When a depleted Indian team faces off against a tricky Bangladesh side in the high-stakes two-match series, KL Rahul’s strategic acumen and batting prowess will both be put to the test. The outcome of this series will have an impact on India’s chances of qualifying for the World Test Championship final.
At the moment, India are sitting in fourth place in the WTC table, behind South Africa, Australia, and Sri Lanka. The only way to ensure that one’s spot in the championship match in June is secure is to win both of the next Tests against Bangladesh and then all four matches at home against Australia captained by Pat Cummins. This will remove all ifs and buts from the equation.
The voyage begins at the Zahoor Ahmed Stadium, which has historically been favourable to hitters but also provides some turn in the latter stages of matches.
The visitors will begin as prohibitive favourites in the Test format, a competition in which Bangladesh has not yet triumphed against India; nevertheless, the absence of Rohit Sharma, Jasprit Bumrah, Mohammed Shami, and Ravindra Jadeja could prove detrimental to the team’s performance.
On grounds of this nature, the absence of Jadeja places the Indian side in a position of disadvantage, and this disadvantage is exacerbated when the other team is batting in the third or fourth innings.
At least against weaker Test teams on subcontinental pitches, the Jadeja-Ashwin tandem has the potential to be dangerous, but Axar Patel has put in the work as the team’s second option left-arm spinner over the course of the past two seasons.
If all of the Indian players are healthy, as many as ten of them will choose their own spots in the playing XI. The most important decision that the two Rahuls, KL, the captain, and Dravid, the head coach, will have to make is regarding the fifth specialist bowler, which will either be a third pacer or a third spinner.
It remains to be seen whether India would play a third choice specialist spinner in the form of either the wrist-spinner Kuldeep Yadav or the slow left-arm orthodox Saurabh Kumar.
Saurabh, who has been a star performer for India A squad in the just finished two-Test series against Bangladesh A with 15 wickets, would feel that he has established his case for a Test Cap in at least one of the two games. Bangladesh A was the opponent for both of the games.
The trial of Rahul’s leadership abilities In the previous year, Rahul hasn’t exactly been spectacular in terms of cricketing smarts in terms of captaincy, and this series, where he is likely to receive two games, will be an acid test as far as his long-term ambitions in terms of leadership are concerned.

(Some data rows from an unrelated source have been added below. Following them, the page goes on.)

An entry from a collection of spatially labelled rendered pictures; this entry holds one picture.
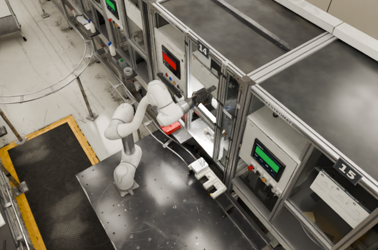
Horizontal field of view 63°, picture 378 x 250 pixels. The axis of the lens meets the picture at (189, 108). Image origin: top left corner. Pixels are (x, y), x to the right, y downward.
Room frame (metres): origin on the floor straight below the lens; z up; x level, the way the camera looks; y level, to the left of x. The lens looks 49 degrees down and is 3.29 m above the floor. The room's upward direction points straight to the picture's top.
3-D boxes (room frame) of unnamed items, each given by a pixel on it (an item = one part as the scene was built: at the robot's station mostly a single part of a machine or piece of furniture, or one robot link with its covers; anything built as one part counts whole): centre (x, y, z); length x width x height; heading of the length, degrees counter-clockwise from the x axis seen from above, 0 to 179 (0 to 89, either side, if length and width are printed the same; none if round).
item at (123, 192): (1.30, 0.57, 0.71); 0.22 x 0.18 x 0.06; 36
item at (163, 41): (2.01, 0.06, 1.60); 0.42 x 0.29 x 0.46; 36
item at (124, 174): (1.33, 0.58, 0.85); 0.18 x 0.16 x 0.22; 166
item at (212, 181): (1.29, -0.15, 0.84); 0.36 x 0.14 x 0.10; 36
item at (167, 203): (1.12, 0.20, 0.66); 1.50 x 1.06 x 0.04; 36

On Monday, while participating in the unveiling of the trophy alongside his counterpart Shakib al Hasan, Rahul stated to the media that his team “plans to play aggressive cricket” because they are aware of the specific requirements that must be met in order to qualify for the World T20 finals for the second year in a row.

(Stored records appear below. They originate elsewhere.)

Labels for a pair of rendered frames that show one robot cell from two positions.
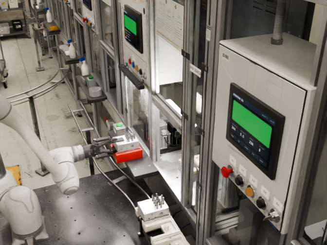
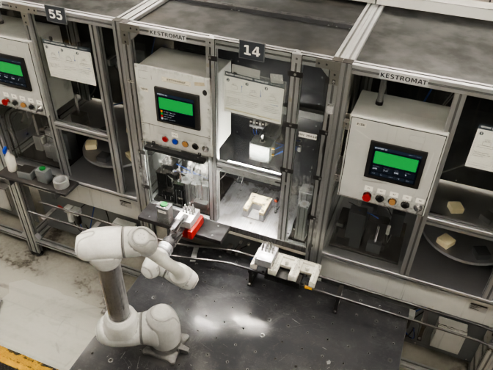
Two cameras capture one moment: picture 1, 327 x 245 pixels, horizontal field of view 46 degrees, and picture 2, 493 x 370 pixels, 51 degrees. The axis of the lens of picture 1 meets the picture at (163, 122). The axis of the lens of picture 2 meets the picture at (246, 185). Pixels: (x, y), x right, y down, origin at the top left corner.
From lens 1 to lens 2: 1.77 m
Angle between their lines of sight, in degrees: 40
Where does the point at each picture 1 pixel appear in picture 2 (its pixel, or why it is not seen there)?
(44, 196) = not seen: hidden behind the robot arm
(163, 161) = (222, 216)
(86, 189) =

However, Rahul, whose performances in white-ball formats have been, to say the least, a bit unimpressive, will need to show the needed effort and aggression in the batting department in order to “walk the talk.”
He will have the young Shubman Gill for company, and the middle order will be handled by Cheteshwar Pujara, Virat Kohli, and Shreyas Iyer respectively.

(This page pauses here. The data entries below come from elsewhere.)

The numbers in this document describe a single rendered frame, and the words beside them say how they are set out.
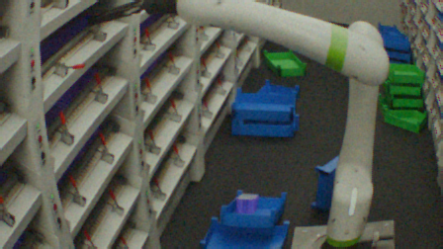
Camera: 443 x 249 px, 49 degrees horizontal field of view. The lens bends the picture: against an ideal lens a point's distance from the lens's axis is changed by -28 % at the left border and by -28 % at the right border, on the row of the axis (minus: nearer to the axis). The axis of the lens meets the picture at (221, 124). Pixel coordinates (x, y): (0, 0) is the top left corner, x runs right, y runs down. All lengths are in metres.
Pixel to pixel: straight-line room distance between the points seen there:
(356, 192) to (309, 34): 0.44
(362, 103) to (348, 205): 0.28
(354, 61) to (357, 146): 0.36
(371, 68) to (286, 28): 0.22
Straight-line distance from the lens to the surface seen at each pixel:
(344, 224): 1.57
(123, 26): 1.81
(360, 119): 1.61
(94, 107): 1.71
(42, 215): 1.39
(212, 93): 3.18
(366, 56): 1.36
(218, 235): 2.42
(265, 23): 1.36
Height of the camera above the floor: 1.40
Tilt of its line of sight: 25 degrees down
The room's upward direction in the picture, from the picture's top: 2 degrees counter-clockwise
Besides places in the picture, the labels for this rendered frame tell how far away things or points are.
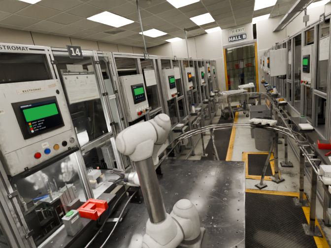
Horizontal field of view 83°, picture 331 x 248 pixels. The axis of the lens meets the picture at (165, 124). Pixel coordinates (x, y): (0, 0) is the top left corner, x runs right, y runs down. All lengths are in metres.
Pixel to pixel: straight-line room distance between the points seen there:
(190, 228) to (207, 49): 8.77
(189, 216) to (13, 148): 1.03
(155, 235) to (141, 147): 0.49
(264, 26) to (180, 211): 8.80
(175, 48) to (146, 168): 9.15
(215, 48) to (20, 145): 8.87
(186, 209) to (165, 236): 0.20
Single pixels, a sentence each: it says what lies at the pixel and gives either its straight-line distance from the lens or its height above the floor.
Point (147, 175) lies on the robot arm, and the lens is 1.02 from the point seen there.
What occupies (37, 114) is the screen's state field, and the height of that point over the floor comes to 1.64.
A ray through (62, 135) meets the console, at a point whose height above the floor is 1.47.
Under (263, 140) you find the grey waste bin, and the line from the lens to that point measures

Rishabh Pant will be returning to the game in what can confidently be referred to as his preferred format, which is the one in which his uncomplicated batting has been a lovely spectacle for the Indian fans.
Umesh Yadav, an expert in his field on the barren subcontinental tracks, will have Mohammed Siraj, Ashwin, and Axar Patel for company in the bowling department. Umesh Yadav is a master at his craft on these tracks.
In the event that a third pacer is chosen rather than an additional spinner, the choice will have to be made between two bowlers who have only played one test match: the domestic doyen Jaydev Unadkat and the skiddy Navdeep Saini. Saini is more well-known for being the bowler who faced Pant when the latter made history at the Gabba.
As far as the Bangladesh team is concerned, it will be eager to rectify its miserable record of having no wins versus India over the course of the previous 22 years.
Even while playing at home, Bangladesh has never been able to muster the bowling resources necessary to consistently cause problems for opposing teams in the conventional style of the game. The spinners Shakib and Taijul Islam, as well as the pace bowlers Taskin Ahmed, Ebadot Hossain, and Shoriful Islam, would really want to see a change in the script.